Cherepanova Hora (Черепанова гора) is a historical neighbourhood of Kyiv and an elevation. Geographically, the area is part of Kyiv Upland, rising 185 meters above the sea.

A good portion of the neighborhood is part of the National Sports Complex in Kyiv. Besides the main Olympic Stadium, there is also a smaller Bannikov Stadium, which originally was built as a training field for the main stadium. In the same vicinity is the House of Football, which serves as the headquarters of Ukraine's football officials. In 2018, a Sheraton hotel was opened right next to the main Olympic Stadium.

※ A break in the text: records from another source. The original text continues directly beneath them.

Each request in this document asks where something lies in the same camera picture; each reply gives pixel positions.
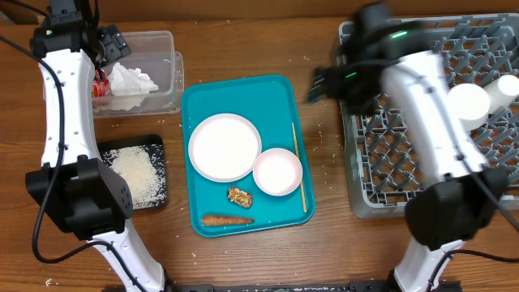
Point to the brown food scrap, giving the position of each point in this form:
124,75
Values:
242,198

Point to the white paper cup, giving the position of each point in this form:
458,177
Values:
502,92

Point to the white napkin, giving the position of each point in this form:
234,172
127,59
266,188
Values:
128,86

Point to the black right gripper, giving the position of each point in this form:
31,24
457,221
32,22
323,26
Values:
330,75

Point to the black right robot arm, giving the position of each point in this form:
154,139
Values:
461,191

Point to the clear plastic bin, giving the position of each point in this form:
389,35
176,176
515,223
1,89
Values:
153,55

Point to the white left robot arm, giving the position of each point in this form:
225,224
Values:
74,187

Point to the pink white bowl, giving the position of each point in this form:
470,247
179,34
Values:
276,172

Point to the wooden chopstick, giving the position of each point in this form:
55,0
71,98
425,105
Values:
303,196

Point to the teal plastic tray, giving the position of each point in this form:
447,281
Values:
268,103

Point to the pale green bowl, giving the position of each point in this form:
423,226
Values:
471,105

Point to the white plate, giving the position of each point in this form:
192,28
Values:
223,148

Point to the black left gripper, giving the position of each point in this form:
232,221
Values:
115,45

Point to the orange carrot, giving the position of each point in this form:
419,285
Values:
221,220

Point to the black tray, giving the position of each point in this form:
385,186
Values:
158,142

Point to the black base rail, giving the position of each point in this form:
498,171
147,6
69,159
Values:
354,286

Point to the red snack wrapper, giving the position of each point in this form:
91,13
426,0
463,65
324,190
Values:
100,86

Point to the pile of rice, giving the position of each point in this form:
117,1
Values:
138,174

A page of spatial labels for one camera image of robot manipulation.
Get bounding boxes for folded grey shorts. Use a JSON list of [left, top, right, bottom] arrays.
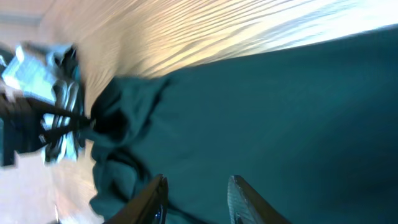
[[1, 42, 85, 164]]

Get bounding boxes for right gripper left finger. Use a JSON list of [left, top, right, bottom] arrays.
[[104, 174, 169, 224]]

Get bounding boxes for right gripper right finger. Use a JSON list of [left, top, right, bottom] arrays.
[[227, 175, 291, 224]]

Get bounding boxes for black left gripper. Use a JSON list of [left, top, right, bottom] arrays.
[[1, 96, 91, 167]]

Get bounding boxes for black t-shirt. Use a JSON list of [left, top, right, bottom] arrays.
[[84, 27, 397, 223]]

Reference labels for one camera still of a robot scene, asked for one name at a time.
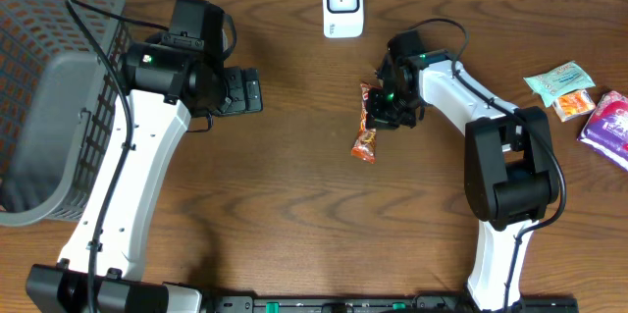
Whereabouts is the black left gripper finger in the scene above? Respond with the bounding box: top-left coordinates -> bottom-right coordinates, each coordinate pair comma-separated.
225,67 -> 245,115
243,68 -> 263,112

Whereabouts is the orange brown candy bar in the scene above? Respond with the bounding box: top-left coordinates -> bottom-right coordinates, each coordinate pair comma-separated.
351,81 -> 377,164

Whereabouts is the teal wet wipes pack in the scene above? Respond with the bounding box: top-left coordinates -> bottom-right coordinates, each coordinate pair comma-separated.
524,61 -> 595,107

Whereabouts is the orange white tissue pack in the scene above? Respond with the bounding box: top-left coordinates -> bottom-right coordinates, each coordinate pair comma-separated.
552,89 -> 596,122

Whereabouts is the purple Carefree pad pack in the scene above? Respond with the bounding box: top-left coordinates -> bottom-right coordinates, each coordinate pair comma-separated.
578,90 -> 627,170

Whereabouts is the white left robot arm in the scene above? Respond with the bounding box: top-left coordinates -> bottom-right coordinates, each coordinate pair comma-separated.
26,0 -> 263,312

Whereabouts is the white barcode scanner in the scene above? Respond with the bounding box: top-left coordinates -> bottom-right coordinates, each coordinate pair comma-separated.
323,0 -> 364,38

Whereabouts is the grey plastic basket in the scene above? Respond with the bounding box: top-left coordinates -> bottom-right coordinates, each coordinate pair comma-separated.
1,0 -> 131,227

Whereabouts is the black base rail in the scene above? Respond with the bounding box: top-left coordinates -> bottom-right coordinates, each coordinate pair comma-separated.
200,294 -> 580,313

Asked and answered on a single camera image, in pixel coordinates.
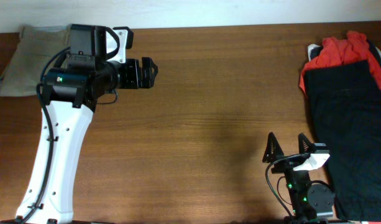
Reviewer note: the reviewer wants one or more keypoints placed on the khaki green shorts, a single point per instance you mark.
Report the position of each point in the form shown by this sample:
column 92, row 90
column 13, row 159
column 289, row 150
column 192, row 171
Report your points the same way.
column 37, row 45

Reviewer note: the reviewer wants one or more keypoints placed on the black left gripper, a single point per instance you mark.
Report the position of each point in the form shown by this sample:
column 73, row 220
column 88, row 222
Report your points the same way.
column 133, row 78

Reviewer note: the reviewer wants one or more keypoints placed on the black garment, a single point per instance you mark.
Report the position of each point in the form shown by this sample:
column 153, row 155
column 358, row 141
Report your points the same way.
column 345, row 107

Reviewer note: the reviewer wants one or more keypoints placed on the red garment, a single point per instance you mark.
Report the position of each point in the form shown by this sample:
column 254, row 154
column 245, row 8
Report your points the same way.
column 337, row 52

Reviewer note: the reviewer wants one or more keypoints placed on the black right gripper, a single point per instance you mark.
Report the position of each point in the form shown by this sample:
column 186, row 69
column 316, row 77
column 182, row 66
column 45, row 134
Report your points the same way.
column 278, row 151

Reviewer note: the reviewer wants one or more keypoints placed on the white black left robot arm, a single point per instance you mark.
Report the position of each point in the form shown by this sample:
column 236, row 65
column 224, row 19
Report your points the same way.
column 71, row 84

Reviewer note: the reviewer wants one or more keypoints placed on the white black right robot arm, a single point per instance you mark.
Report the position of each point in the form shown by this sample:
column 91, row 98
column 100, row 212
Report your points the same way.
column 311, row 200

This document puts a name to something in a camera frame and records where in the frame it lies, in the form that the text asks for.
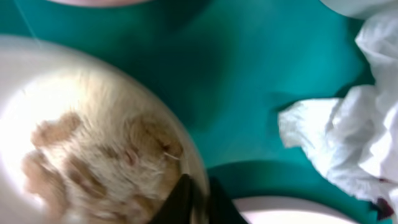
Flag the white paper cup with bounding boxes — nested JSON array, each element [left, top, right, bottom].
[[320, 0, 397, 19]]

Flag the red snack wrapper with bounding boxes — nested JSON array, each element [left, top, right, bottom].
[[372, 179, 397, 223]]

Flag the white bowl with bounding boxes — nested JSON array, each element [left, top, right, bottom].
[[1, 35, 209, 223]]

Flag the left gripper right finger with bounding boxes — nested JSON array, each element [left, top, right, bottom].
[[208, 177, 248, 224]]

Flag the white round plate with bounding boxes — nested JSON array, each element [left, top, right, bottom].
[[233, 196, 358, 224]]

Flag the peanut food scraps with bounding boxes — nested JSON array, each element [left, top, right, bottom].
[[21, 113, 183, 223]]

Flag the teal serving tray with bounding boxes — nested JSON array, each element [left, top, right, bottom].
[[1, 0, 376, 223]]

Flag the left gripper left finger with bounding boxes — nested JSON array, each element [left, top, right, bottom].
[[148, 174, 199, 224]]

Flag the crumpled white napkin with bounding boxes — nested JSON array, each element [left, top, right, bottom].
[[278, 9, 397, 210]]

Among other important landmarks are a complex of buildings and fortifications of the Kyiv Fortress, a main military hospital, National University of Ukraine on Physical Education and Sport and its short-course swimming pool, an indoor sports complex "Palace of Sports", Kyiv National Academic Theatre of Operetta, Kyiv Planetarium, several hotels like Rus Hotel, Prezydent-hotel, Park Inn by Radisson, and others.

==History==

Following the second partition of Poland in 1793, the Imperial Russia annexed most of the territory, which was referred to as the Right-bank Ukraine.

Soon thereafter, the Cherepanova Hora (hill), as a reference, appeared on the outskirts of today's Kyiv, where a Moscow-appointed civil governor of Kyiv, Pavel Cherepanov, had his manor on top of the hill. The area belonged to the Old Pechersk Fortress around the Kyiv Pechersk Monastery that was built earlier during the time of Peter the Great. By the end of the 18th century, the frontier fortress had declined, and in 1830, the fortress was rebuilt completely. At the foot of the hill stretched an esplanade, an empty and open space between the citadel and the city, which in modern times is the name of the street Esplanadna.

Today on the hill are located basic structures of the New Pechersk Fortress (Hospital fortifications), a complex which today is part of the museum-sanctuary "Kyiv Fortress" and a military hospital. Nearby is also located the Kosyi (Oblique) Caponier, known as the "Kyiv Shlisselburg" serving as a political prison from 1863 to 1918.

In 1897 slopes of the hill were decorated with pavilions of the All-Russian Industrial Exposition and designed by such architects as Władysław Horodecki, Kobelev, and Zhuravsky. The pavilions of that exposition remained until 1909.

In 1913 there took place the All-Russian Industrial and Agrarian Exposition.

Sometimes, at the beginning of the 20th century, on the hill was created the Alekseevskiy Park.

Following the hostilities of World War I and the so-called Russian Civil War, in the 1920s there was built a stadium known as the Trotsky Red Stadium, today better known as the Olimpiyskiy National Sports Complex.

===Alekseevskiy Park===
The park was established on 12 March 1914 by the Kyiv city authorities following the end of the All-Russian Industrial and Agrarian Exposition, which took place from 29 May to 15 October 1913. The park was named after Tsarevich Alexei. The Kyiv City Duma special commission analyzed that the prospective park could afford to preserve some of the pavilions of the former exposition by leasing them out.